2024 saw the Rare Trades Centre host workshops led by interstate artisans who travelled to Victoria for the Lost Trades Fair. This was an opportunity for participants to experience the work of practitioners we wouldn't otherwise bring to the Centre. Highlights included leather plaiting with Bill Webb (Queensland), Matt Mewburn / Eveleigh Works (New South Wales), Ron and Cathy Twaddle / And Woven Cane (Queensland), and Brian Sims Leadlight (South Australia). We also trialed a leadlight restoration session with Brian Sims, forging an ongoing collaboration with the University of Melbourne’s Grimwade Centre for Cultural Materials Conservation and the National Trust – Victorian Branch.

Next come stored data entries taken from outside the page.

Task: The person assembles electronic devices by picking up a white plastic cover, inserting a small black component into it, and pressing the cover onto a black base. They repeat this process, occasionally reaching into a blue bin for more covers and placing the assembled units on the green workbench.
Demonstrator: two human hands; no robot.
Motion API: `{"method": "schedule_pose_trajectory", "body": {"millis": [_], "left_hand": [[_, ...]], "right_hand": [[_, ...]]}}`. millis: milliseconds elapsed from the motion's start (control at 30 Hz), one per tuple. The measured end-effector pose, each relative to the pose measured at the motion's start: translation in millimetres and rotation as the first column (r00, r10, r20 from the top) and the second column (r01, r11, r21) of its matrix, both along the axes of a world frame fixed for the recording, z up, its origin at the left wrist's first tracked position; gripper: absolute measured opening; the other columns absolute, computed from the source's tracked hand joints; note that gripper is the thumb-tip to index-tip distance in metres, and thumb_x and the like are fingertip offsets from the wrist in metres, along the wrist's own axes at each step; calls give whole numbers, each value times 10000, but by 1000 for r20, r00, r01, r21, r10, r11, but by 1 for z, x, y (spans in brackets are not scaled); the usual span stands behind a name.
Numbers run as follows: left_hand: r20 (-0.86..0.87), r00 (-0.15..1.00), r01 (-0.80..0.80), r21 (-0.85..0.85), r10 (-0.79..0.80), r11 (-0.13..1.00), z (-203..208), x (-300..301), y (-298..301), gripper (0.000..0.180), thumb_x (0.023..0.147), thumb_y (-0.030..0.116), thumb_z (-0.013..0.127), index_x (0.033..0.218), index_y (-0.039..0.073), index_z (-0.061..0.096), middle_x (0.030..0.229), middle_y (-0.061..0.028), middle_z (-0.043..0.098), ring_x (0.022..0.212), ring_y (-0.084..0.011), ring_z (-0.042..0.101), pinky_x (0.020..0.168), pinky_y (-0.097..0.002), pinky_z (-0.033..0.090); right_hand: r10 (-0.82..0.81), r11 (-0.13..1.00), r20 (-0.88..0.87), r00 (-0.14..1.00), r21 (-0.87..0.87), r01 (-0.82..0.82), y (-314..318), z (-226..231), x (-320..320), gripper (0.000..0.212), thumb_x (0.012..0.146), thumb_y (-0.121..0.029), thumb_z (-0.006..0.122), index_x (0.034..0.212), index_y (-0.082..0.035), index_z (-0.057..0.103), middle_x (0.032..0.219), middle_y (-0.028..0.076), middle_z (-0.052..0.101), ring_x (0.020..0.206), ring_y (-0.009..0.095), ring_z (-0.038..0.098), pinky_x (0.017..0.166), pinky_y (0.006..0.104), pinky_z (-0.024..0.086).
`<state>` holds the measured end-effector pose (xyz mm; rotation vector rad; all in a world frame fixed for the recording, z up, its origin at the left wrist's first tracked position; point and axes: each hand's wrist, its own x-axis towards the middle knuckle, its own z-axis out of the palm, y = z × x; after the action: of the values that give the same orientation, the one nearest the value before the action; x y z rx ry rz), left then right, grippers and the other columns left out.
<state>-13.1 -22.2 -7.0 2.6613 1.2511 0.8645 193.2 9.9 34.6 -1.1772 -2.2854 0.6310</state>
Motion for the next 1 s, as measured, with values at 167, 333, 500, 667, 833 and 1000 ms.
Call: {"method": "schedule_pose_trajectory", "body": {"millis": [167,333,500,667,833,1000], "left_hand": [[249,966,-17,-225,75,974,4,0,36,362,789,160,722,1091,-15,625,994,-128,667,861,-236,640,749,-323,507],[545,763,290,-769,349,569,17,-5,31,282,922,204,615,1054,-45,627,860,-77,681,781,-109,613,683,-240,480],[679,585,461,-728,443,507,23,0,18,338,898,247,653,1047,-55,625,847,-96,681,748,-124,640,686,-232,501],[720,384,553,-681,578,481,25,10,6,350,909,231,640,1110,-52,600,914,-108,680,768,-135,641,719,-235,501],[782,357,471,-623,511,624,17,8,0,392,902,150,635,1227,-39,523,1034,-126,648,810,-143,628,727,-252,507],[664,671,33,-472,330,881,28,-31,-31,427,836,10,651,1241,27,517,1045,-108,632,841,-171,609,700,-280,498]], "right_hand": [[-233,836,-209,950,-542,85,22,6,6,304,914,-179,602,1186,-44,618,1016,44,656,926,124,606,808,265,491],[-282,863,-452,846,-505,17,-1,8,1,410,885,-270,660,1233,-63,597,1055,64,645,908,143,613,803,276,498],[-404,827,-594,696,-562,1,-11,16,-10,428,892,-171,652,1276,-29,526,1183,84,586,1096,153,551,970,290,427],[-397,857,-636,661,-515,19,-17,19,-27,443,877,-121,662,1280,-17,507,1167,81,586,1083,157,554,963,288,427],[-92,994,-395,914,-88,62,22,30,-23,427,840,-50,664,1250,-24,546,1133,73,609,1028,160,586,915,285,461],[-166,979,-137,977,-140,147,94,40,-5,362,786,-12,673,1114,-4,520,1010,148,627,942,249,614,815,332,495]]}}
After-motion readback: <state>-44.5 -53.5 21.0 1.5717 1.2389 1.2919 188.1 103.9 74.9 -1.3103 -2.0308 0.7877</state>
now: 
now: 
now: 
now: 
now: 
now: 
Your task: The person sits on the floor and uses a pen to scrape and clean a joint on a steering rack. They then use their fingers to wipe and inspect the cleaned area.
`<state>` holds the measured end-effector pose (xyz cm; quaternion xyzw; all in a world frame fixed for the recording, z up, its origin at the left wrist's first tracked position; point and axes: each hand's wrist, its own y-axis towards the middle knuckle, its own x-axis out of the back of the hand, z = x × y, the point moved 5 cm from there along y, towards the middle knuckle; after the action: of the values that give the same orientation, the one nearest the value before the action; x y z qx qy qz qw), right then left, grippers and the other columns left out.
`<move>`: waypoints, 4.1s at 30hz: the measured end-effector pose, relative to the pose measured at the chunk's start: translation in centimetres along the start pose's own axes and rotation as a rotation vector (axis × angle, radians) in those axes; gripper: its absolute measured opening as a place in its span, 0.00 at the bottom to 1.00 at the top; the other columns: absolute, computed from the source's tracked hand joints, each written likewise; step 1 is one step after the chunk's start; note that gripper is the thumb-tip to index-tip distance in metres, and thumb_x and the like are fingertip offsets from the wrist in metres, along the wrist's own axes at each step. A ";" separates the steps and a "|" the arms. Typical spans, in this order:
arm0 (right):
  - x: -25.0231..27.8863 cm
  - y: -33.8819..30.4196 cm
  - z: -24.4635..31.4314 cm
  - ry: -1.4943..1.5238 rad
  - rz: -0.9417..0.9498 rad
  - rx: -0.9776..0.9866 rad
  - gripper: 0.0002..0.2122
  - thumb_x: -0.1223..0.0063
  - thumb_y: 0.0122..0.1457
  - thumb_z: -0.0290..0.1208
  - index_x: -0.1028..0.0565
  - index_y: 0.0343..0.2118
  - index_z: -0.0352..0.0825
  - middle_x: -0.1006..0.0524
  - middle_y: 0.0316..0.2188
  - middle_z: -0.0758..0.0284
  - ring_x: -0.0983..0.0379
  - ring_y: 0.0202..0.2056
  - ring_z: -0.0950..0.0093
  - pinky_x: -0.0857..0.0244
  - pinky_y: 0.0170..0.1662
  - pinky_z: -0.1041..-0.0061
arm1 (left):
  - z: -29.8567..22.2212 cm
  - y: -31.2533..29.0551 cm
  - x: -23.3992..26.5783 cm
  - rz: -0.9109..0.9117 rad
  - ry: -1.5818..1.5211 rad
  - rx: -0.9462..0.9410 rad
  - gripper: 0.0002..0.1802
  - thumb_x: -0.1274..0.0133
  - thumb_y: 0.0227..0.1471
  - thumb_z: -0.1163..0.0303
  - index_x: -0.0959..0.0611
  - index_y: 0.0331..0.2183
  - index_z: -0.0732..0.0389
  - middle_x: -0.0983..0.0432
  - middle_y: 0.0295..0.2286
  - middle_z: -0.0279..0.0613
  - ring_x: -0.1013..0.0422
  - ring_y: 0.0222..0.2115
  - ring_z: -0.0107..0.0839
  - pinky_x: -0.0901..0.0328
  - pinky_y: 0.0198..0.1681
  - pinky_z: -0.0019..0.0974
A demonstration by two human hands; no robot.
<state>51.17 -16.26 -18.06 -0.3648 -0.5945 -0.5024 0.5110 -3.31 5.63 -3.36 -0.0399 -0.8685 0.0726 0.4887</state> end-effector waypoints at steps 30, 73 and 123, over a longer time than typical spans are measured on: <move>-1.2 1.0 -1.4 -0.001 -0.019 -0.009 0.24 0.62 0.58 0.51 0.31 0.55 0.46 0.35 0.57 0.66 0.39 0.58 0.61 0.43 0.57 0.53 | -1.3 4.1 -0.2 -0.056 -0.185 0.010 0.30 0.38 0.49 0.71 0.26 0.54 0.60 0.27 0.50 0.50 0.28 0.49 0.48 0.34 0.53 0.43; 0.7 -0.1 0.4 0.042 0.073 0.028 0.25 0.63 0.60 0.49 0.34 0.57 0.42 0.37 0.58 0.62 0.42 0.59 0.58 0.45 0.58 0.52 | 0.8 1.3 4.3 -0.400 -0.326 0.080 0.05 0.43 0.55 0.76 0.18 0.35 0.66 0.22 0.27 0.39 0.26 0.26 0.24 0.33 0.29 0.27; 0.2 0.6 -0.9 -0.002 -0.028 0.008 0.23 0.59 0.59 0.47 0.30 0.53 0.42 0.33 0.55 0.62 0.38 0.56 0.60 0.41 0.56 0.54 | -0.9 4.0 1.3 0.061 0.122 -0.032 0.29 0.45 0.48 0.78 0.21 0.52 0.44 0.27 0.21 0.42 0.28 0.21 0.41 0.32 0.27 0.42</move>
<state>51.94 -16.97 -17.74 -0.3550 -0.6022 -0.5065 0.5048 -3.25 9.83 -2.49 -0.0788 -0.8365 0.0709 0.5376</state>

Bill Webb's leather plaiting workshop

Japan

This year, I was part of the tourist migration to Japan (my first visit), where I spent time touring artisan woodworking and textile studios and generally experiencing the unique creative culture of the country. Highlights included visiting the Japan Folk Crafts Museum in Tokyo and stays in Kanazawa (UNESCO City of Crafts and Folk Art) and Hida Furukawa, home to the Takumikan Wood Craft Museum. And not to mention the beautiful food and onsen experiences!

Artisan programming

Anyone who knows me understands that creating opportunities for artists is at the heart of my work. Through the Rare Trades Centre’s workshops, I have the privilege of collaborating with skilled artisans from across the country, offering exciting and unique learning experiences. The skills shared and the work created each week are endlessly exciting.

Youth scholarships

All hail the vision and generosity of Ballarat Jaguar and Land Rover in supporting a Youth Scholarship Program for the Rare Trades Centre! The next generation embracing traditional trades is essential for ensuring the continued preservation of these practices. Since launching in late 2023, we’ve hosted 29 scholarship students, each participating in two workshops, with some returning for more. The enjoyment these young people have gained from the workshops is infectious, and I can only hope their new skills are equally transmissible.

Youth Scholarship recipients

Repeat offenders - You know who you are!

It’s always a pleasure to see familiar faces returning to our workshops. I can only hope the delight participants experience being part of our making community is matched by the joy we feel in seeing them back time and time again.

Lizzie Tongway is one of the familiar faces at the Rare Trades Centre

Pecha Kucha

The Pecha Kucha session at the 2022 Rare Trades Symposium was my first taste of what the Rare Trades Centre was all about. Since then, this exceptional forum of ideas, practice, and experiences has grown into a popular quarterly event. Each Pecha Kucha is a singular occasion, bringing thinkers and doers together for a glittering interval of good talk, great refreshments, and fabulous company.

Attendees at Pecha Kucha 04: Collaboration

The building

Seeing visitors’ faces when they first step into this architectural marvel, watching the light dance through the space, taking in the breathtaking landscape at our feet, discovering how the space adapts to so many uses, feeling the textures around us, and appreciating the functionality of our workshop spaces—what’s not to love?